### What is required
Reproduce all the data verbatim.

### The records

————————

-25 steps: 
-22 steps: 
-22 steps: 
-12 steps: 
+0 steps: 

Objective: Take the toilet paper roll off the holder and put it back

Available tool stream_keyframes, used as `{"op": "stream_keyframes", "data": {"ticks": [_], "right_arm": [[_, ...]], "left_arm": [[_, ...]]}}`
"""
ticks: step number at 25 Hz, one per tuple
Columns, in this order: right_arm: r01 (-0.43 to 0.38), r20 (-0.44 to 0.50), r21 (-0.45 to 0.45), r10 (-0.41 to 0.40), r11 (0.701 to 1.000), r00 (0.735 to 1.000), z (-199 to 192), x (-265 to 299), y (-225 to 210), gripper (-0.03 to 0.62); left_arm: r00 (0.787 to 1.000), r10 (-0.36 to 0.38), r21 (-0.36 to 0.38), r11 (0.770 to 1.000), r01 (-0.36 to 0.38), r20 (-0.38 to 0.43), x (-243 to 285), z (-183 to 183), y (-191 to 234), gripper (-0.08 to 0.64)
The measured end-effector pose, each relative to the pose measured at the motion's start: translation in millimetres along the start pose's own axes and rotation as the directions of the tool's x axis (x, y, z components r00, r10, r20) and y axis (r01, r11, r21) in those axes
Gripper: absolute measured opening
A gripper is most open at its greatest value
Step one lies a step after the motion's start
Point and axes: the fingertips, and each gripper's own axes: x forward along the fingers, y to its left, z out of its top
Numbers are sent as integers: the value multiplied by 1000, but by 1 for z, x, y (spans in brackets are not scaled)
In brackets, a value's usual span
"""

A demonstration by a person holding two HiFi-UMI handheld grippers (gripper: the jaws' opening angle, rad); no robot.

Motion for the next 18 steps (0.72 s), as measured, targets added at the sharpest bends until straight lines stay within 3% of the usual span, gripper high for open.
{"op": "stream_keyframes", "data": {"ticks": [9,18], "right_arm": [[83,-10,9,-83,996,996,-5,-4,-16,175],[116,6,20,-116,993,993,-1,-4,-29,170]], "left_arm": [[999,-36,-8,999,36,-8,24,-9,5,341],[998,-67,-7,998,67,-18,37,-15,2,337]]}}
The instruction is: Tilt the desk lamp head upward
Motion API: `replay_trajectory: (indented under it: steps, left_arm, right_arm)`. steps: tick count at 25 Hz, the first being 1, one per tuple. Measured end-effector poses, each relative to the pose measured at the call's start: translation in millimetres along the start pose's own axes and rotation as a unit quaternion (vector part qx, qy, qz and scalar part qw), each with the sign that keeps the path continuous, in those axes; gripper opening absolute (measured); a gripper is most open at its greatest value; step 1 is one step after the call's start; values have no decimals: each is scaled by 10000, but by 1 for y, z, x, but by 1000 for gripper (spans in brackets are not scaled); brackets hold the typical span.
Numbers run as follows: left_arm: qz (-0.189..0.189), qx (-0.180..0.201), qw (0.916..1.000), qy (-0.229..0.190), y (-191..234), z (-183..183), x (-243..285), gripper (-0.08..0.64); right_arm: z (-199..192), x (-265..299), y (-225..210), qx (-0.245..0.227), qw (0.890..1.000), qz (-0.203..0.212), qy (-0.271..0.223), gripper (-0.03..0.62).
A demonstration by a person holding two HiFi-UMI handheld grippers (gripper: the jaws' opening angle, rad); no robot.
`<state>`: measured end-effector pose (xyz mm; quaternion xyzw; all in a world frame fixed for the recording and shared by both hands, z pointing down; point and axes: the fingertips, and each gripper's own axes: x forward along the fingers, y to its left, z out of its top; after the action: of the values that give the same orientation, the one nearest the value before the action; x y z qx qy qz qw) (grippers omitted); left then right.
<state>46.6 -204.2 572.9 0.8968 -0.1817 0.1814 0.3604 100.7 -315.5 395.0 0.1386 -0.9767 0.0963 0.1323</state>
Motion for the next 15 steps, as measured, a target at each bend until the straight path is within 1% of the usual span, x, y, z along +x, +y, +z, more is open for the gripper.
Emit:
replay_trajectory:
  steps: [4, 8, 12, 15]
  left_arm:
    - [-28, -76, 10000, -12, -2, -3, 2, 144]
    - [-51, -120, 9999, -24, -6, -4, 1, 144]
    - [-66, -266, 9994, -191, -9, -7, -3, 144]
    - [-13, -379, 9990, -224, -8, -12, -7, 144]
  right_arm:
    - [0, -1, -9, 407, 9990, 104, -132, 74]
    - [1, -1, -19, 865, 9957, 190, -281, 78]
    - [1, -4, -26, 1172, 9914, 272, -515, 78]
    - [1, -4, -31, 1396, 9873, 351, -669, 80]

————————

### The answer
-25 steps: 
-22 steps: 
-22 steps: 
-12 steps: 
+0 steps: 

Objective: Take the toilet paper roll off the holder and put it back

Available tool stream_keyframes, used as `{"op": "stream_keyframes", "data": {"ticks": [_], "right_arm": [[_, ...]], "left_arm": [[_, ...]]}}`
"""
ticks: step number at 25 Hz, one per tuple
Columns, in this order: right_arm: r01 (-0.43 to 0.38), r20 (-0.44 to 0.50), r21 (-0.45 to 0.45), r10 (-0.41 to 0.40), r11 (0.701 to 1.000), r00 (0.735 to 1.000), z (-199 to 192), x (-265 to 299), y (-225 to 210), gripper (-0.03 to 0.62); left_arm: r00 (0.787 to 1.000), r10 (-0.36 to 0.38), r21 (-0.36 to 0.38), r11 (0.770 to 1.000), r01 (-0.36 to 0.38), r20 (-0.38 to 0.43), x (-243 to 285), z (-183 to 183), y (-191 to 234), gripper (-0.08 to 0.64)
The measured end-effector pose, each relative to the pose measured at the motion's start: translation in millimetres along the start pose's own axes and rotation as the directions of the tool's x axis (x, y, z components r00, r10, r20) and y axis (r01, r11, r21) in those axes
Gripper: absolute measured opening
A gripper is most open at its greatest value
Step one lies a step after the motion's start
Point and axes: the fingertips, and each gripper's own axes: x forward along the fingers, y to its left, z out of its top
Numbers are sent as integers: the value multiplied by 1000, but by 1 for z, x, y (spans in brackets are not scaled)
In brackets, a value's usual span
"""

A demonstration by a person holding two HiFi-UMI handheld grippers (gripper: the jaws' opening angle, rad); no robot.

Motion for the next 18 steps (0.72 s), as measured, targets added at the sharpest bends until straight lines stay within 3% of the usual span, gripper high for open.
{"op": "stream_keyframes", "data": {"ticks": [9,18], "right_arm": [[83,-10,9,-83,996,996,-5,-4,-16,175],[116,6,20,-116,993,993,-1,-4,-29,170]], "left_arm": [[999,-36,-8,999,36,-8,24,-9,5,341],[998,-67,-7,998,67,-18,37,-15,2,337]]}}
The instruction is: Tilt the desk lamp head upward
Motion API: `replay_trajectory: (indented under it: steps, left_arm, right_arm)`. steps: tick count at 25 Hz, the first being 1, one per tuple. Measured end-effector poses, each relative to the pose measured at the call's start: translation in millimetres along the start pose's own axes and rotation as a unit quaternion (vector part qx, qy, qz and scalar part qw), each with the sign that keeps the path continuous, in those axes; gripper opening absolute (measured); a gripper is most open at its greatest value; step 1 is one step after the call's start; values have no decimals: each is scaled by 10000, but by 1 for y, z, x, but by 1000 for gripper (spans in brackets are not scaled); brackets hold the typical span.
Numbers run as follows: left_arm: qz (-0.189..0.189), qx (-0.180..0.201), qw (0.916..1.000), qy (-0.229..0.190), y (-191..234), z (-183..183), x (-243..285), gripper (-0.08..0.64); right_arm: z (-199..192), x (-265..299), y (-225..210), qx (-0.245..0.227), qw (0.890..1.000), qz (-0.203..0.212), qy (-0.271..0.223), gripper (-0.03..0.62).
A demonstration by a person holding two HiFi-UMI handheld grippers (gripper: the jaws' opening angle, rad); no robot.
`<state>`: measured end-effector pose (xyz mm; quaternion xyzw; all in a world frame fixed for the recording and shared by both hands, z pointing down; point and axes: the fingertips, and each gripper's own axes: x forward along the fingers, y to its left, z out of its top; after the action: of the values that give the same orientation, the one nearest the value before the action; x y z qx qy qz qw) (grippers omitted); left then right.
<state>46.6 -204.2 572.9 0.8968 -0.1817 0.1814 0.3604 100.7 -315.5 395.0 0.1386 -0.9767 0.0963 0.1323</state>
Motion for the next 15 steps, as measured, a target at each bend until the straight path is within 1% of the usual span, x, y, z along +x, +y, +z, more is open for the gripper.
Emit:
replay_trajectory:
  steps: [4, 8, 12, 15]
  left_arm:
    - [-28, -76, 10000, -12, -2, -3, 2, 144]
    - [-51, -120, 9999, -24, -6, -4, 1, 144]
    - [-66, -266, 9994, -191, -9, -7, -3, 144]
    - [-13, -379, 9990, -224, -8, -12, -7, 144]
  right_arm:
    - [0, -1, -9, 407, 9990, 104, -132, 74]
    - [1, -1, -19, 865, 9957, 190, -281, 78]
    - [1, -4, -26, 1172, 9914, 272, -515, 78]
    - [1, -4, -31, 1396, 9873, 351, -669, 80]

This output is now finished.